→ **Records to process**
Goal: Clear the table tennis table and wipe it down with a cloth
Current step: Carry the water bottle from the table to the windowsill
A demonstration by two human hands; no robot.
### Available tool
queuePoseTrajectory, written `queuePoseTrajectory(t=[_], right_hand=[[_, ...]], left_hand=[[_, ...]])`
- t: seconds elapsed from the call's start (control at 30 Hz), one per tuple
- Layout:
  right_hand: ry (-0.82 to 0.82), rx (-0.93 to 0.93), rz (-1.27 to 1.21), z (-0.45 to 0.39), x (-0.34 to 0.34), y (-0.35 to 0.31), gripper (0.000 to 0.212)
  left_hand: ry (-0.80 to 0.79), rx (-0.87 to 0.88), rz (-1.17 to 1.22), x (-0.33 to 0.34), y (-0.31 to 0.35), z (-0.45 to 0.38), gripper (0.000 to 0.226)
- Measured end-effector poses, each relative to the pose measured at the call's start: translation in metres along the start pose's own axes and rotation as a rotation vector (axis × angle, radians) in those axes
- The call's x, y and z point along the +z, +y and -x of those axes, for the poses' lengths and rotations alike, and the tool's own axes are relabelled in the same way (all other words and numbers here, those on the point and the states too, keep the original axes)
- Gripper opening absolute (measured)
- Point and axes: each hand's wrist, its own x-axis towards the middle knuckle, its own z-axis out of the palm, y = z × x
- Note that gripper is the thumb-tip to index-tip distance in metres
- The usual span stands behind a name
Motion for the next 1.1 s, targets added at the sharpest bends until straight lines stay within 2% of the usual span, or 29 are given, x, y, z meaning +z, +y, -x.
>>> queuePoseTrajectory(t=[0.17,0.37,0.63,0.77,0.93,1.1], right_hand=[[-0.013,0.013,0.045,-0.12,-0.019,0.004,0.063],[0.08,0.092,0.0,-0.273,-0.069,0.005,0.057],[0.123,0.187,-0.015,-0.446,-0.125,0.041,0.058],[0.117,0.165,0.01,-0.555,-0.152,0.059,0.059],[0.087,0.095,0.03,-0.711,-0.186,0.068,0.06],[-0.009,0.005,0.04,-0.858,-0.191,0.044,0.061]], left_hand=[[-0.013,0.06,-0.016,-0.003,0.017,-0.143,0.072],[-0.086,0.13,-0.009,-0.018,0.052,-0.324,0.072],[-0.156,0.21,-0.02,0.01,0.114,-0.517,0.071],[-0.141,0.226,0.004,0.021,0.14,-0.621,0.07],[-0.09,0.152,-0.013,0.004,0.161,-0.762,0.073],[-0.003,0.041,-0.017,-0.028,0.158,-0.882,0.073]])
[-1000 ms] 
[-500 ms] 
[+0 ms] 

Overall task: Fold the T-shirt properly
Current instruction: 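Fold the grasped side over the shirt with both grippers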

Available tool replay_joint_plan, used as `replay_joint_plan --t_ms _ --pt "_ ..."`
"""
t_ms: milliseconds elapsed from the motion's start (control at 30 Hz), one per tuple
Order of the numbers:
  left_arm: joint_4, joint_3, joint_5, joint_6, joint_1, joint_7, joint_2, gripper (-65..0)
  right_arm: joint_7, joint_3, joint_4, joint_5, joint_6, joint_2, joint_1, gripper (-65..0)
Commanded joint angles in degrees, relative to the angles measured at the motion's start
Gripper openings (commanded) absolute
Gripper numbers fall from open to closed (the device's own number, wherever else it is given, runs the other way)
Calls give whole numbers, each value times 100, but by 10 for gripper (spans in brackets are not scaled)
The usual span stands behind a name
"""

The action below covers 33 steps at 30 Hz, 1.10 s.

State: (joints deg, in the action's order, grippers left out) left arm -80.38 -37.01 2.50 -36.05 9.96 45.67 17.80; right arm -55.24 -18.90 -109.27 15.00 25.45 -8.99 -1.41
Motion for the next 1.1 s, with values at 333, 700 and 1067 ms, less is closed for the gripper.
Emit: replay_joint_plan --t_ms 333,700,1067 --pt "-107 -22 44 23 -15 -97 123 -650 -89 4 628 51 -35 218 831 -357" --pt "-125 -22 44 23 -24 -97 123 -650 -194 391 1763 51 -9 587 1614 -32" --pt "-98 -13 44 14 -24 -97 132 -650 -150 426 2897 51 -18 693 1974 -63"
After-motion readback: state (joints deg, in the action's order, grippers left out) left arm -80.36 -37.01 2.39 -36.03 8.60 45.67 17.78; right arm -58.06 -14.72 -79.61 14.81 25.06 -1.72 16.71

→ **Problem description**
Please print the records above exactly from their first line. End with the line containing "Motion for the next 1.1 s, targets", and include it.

→ **Response area**
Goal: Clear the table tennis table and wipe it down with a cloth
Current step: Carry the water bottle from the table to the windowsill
A demonstration by two human hands; no robot.
### Available tool
queuePoseTrajectory, written `queuePoseTrajectory(t=[_], right_hand=[[_, ...]], left_hand=[[_, ...]])`
- t: seconds elapsed from the call's start (control at 30 Hz), one per tuple
- Layout:
  right_hand: ry (-0.82 to 0.82), rx (-0.93 to 0.93), rz (-1.27 to 1.21), z (-0.45 to 0.39), x (-0.34 to 0.34), y (-0.35 to 0.31), gripper (0.000 to 0.212)
  left_hand: ry (-0.80 to 0.79), rx (-0.87 to 0.88), rz (-1.17 to 1.22), x (-0.33 to 0.34), y (-0.31 to 0.35), z (-0.45 to 0.38), gripper (0.000 to 0.226)
- Measured end-effector poses, each relative to the pose measured at the call's start: translation in metres along the start pose's own axes and rotation as a rotation vector (axis × angle, radians) in those axes
- The call's x, y and z point along the +z, +y and -x of those axes, for the poses' lengths and rotations alike, and the tool's own axes are relabelled in the same way (all other words and numbers here, those on the point and the states too, keep the original axes)
- Gripper opening absolute (measured)
- Point and axes: each hand's wrist, its own x-axis towards the middle knuckle, its own z-axis out of the palm, y = z × x
- Note that gripper is the thumb-tip to index-tip distance in metres
- The usual span stands behind a name
Motion for the next 1.1 s, targets added at the sharpest bends until straight lines stay within 2% of the usual span, or 29 are given, x, y, z meaning +z, +y, -x.

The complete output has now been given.